[Aim of the task]
You are asked to filter the data below and copy every line holding "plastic".

Records from a data source:
Start of Block
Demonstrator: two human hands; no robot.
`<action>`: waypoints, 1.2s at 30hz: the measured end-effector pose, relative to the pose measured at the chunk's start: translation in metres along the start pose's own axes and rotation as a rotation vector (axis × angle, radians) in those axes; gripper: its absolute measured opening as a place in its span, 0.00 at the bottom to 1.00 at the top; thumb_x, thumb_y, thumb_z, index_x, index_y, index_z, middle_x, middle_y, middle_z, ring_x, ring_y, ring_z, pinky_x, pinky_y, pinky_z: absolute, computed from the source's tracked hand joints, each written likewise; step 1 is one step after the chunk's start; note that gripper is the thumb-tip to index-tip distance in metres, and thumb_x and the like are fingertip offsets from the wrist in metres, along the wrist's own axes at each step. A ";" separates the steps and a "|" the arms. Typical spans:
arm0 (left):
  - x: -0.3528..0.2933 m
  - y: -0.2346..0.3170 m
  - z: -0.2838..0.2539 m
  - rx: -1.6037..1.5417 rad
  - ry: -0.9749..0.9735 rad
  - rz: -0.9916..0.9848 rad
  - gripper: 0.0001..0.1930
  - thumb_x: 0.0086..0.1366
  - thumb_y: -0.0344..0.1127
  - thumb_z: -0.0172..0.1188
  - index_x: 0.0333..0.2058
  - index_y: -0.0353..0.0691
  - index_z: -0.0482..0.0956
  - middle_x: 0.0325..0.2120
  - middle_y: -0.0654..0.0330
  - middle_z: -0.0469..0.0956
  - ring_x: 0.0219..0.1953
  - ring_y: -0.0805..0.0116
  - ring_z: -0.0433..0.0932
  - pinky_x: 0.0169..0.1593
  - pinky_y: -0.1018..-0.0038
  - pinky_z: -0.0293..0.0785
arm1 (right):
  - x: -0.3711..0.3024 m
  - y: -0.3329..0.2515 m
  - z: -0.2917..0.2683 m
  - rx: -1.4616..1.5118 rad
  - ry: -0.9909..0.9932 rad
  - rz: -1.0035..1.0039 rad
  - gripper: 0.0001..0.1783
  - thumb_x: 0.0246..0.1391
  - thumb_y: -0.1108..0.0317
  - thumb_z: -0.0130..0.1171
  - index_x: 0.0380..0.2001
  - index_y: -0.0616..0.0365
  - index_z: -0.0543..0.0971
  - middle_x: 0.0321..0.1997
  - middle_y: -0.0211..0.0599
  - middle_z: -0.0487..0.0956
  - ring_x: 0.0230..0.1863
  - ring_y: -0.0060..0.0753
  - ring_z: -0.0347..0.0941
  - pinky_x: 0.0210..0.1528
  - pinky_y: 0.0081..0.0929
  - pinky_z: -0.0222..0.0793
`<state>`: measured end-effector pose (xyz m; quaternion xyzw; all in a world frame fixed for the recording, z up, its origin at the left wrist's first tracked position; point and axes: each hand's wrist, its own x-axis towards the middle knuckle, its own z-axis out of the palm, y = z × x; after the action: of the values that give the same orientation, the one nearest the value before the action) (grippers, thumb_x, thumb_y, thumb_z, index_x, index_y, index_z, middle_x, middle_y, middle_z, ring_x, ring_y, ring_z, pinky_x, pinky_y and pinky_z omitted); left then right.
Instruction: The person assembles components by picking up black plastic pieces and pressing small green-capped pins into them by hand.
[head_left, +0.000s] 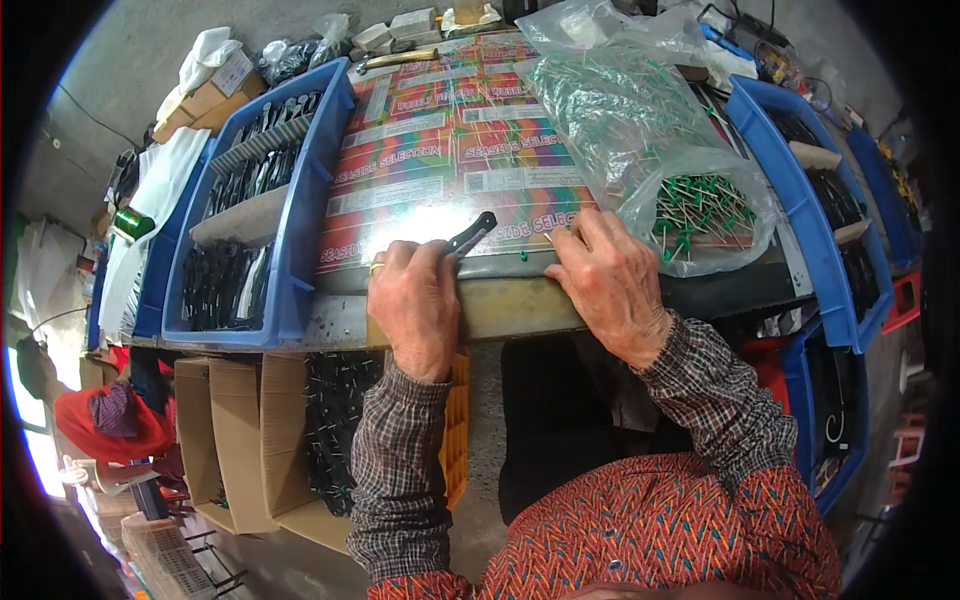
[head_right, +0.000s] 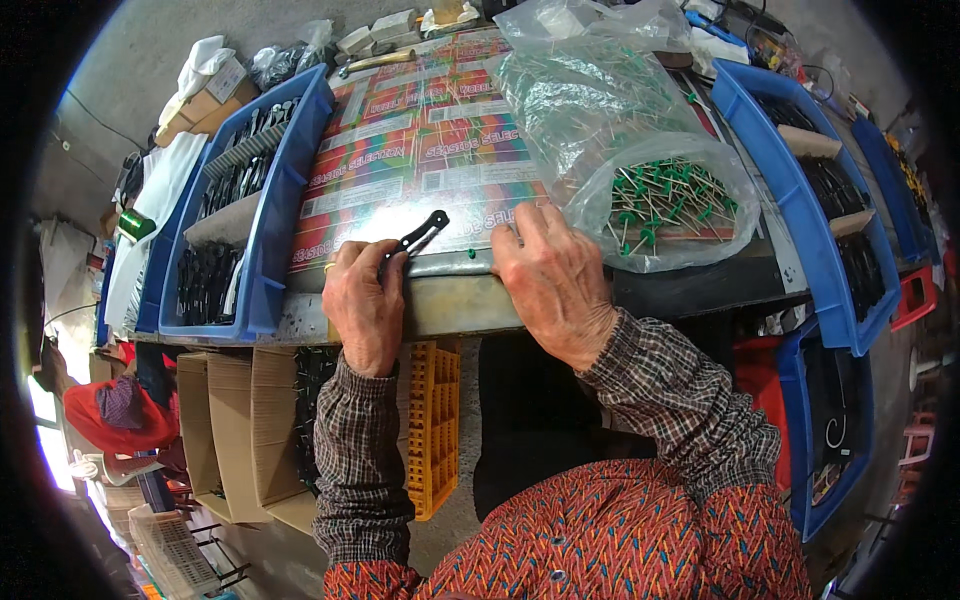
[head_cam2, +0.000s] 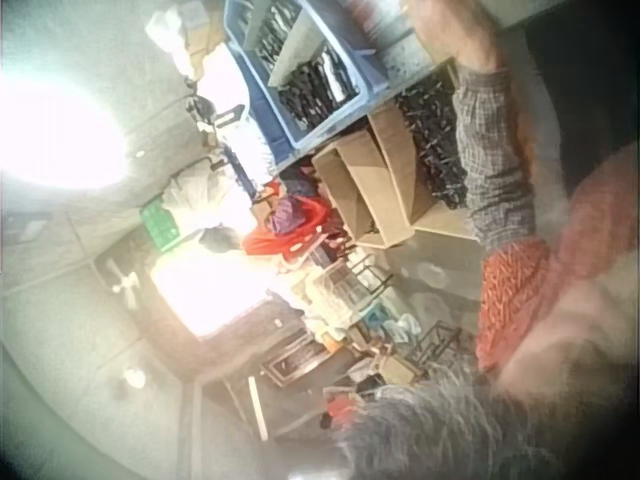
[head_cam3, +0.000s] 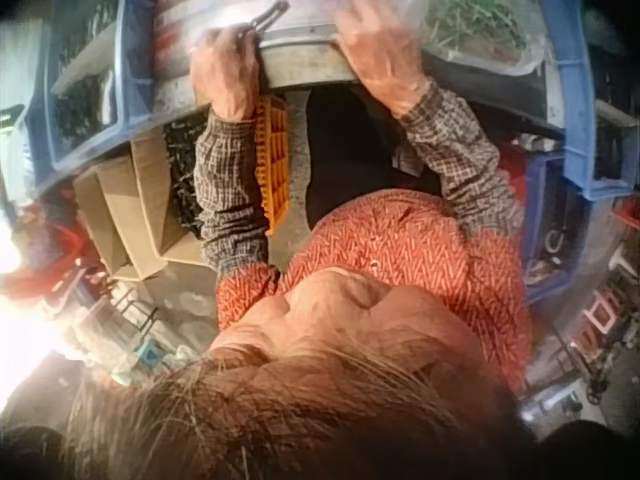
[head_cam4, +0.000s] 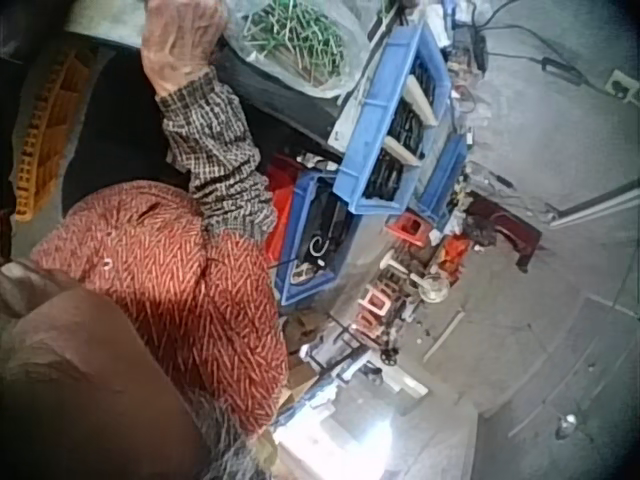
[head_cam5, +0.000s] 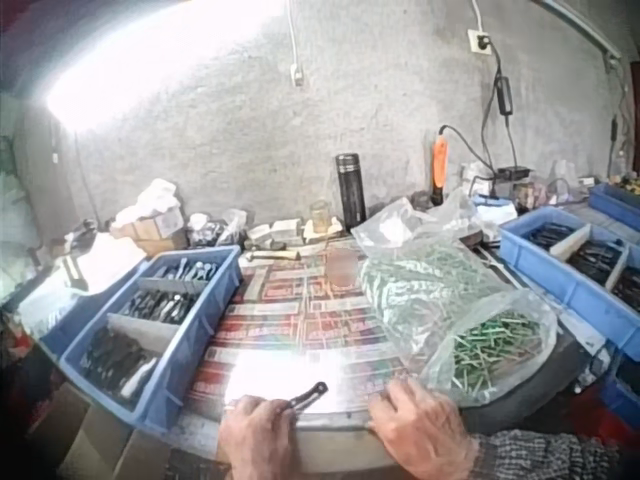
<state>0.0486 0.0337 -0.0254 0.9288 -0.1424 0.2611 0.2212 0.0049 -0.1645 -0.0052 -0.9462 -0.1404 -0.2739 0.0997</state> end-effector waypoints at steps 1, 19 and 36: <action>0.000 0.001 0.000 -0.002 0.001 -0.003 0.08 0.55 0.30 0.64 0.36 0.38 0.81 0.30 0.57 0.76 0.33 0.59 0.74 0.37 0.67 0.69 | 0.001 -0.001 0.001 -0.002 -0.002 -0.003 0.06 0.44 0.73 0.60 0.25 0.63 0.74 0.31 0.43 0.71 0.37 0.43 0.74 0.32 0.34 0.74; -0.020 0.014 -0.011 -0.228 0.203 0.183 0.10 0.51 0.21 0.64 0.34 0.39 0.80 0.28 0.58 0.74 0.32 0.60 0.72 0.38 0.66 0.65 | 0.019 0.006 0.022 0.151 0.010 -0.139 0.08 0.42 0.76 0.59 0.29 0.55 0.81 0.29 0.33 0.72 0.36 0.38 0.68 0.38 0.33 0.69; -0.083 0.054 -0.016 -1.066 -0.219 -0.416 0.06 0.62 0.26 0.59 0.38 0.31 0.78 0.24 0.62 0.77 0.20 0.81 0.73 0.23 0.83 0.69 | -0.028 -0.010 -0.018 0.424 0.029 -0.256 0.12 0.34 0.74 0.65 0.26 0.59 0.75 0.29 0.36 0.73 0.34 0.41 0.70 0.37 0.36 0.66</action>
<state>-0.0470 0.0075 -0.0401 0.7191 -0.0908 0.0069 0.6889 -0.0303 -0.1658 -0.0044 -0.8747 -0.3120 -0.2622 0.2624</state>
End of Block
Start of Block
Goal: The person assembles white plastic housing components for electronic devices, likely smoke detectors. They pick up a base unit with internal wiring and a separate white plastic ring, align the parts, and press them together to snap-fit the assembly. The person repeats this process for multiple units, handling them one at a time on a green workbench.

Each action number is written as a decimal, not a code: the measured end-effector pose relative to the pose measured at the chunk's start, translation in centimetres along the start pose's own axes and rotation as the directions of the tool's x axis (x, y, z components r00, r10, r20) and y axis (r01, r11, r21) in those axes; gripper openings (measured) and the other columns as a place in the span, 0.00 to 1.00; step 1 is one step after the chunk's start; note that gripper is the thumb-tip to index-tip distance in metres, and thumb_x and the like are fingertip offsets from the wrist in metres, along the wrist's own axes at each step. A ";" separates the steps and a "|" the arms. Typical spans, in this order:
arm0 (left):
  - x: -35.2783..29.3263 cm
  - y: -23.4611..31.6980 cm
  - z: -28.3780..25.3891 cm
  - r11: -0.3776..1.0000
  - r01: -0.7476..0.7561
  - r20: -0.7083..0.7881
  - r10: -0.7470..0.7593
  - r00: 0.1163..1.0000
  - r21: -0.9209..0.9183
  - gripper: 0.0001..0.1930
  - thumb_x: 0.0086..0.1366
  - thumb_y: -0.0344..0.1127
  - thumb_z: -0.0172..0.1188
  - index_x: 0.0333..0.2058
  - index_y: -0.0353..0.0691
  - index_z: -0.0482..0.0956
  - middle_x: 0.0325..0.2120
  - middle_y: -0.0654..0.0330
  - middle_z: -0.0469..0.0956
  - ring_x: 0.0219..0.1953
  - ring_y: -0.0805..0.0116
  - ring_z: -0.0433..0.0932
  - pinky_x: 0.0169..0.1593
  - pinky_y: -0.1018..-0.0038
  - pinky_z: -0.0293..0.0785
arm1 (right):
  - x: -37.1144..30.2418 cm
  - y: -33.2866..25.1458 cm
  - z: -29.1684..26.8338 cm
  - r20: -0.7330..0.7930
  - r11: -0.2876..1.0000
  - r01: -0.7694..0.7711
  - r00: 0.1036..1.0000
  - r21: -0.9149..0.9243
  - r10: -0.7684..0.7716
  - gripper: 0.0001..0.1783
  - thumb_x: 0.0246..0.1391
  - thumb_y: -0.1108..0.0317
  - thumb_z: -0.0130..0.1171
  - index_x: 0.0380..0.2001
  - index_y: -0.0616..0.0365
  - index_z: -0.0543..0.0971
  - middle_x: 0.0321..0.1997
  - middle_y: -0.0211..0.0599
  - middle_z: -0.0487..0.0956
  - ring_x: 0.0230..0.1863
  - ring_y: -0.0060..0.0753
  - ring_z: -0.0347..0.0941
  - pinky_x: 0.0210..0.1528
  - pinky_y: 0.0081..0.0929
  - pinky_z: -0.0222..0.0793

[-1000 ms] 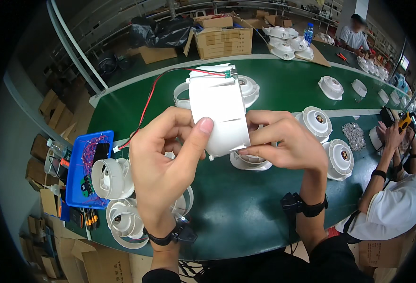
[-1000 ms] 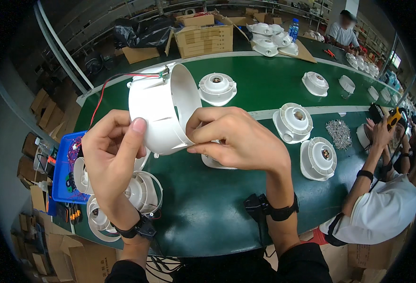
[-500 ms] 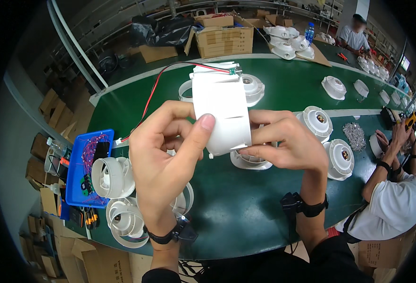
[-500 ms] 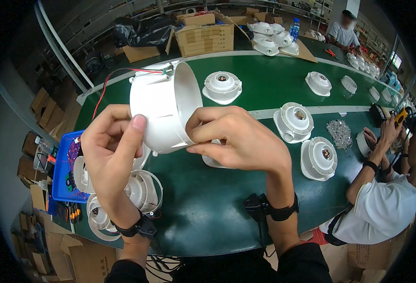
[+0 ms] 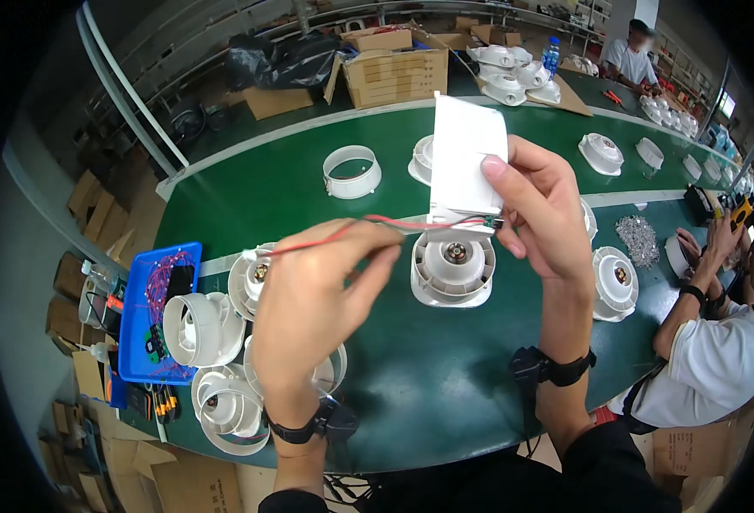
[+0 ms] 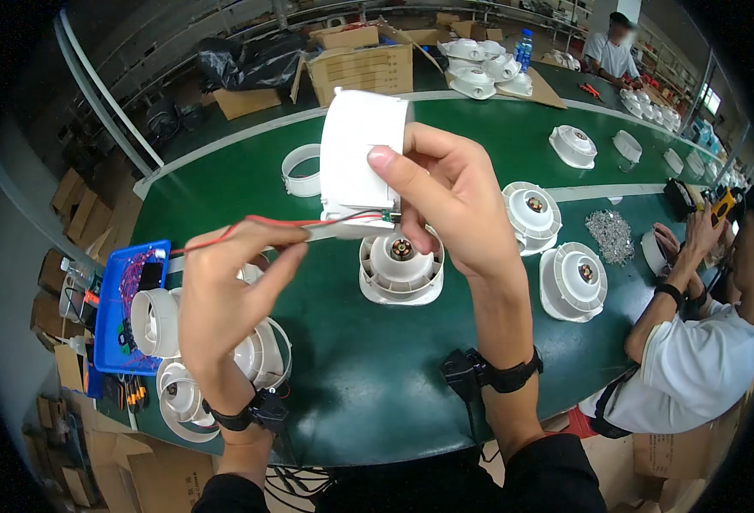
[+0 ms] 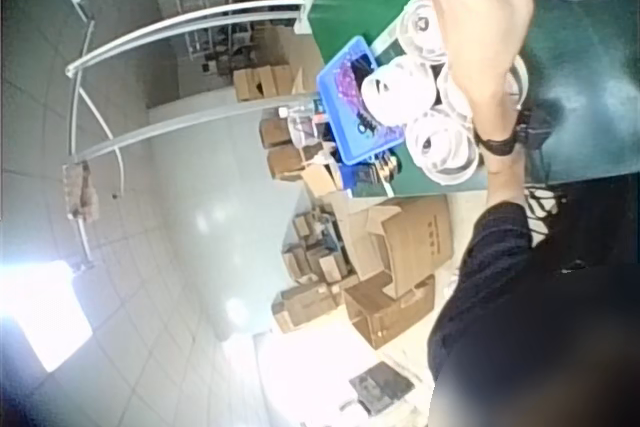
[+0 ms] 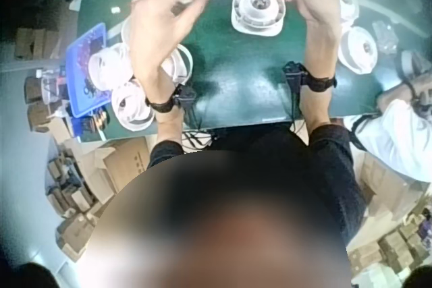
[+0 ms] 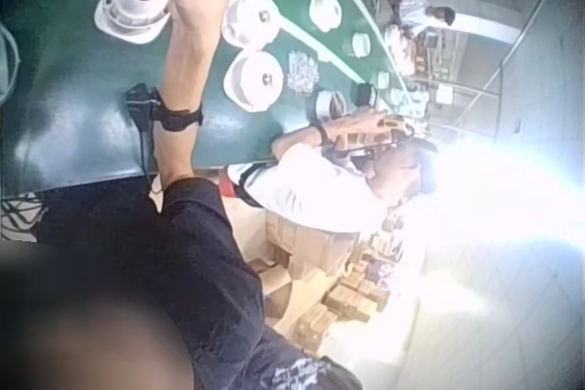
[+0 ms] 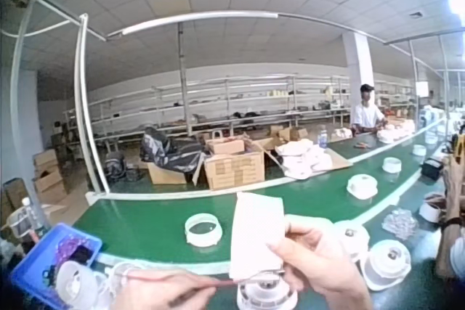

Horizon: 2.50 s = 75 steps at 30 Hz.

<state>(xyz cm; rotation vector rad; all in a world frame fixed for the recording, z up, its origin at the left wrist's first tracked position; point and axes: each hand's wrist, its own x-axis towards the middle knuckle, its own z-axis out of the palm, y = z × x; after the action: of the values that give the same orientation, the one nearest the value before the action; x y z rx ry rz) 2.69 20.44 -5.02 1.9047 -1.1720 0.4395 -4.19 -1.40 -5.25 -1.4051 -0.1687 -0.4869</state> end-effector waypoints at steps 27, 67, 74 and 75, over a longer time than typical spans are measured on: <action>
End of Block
[Your solution]
Instruction: The person assembles components by picking up black plastic pieces and pressing small green-capped pins into them by hand.
Goal: The person assembles white plastic housing components for electronic devices, likely smoke detectors. They pick up a base unit with internal wiring and a separate white plastic ring, align the parts, and press them together to snap-fit the assembly. The person repeats this process for multiple units, handling them one at a time on a green workbench.

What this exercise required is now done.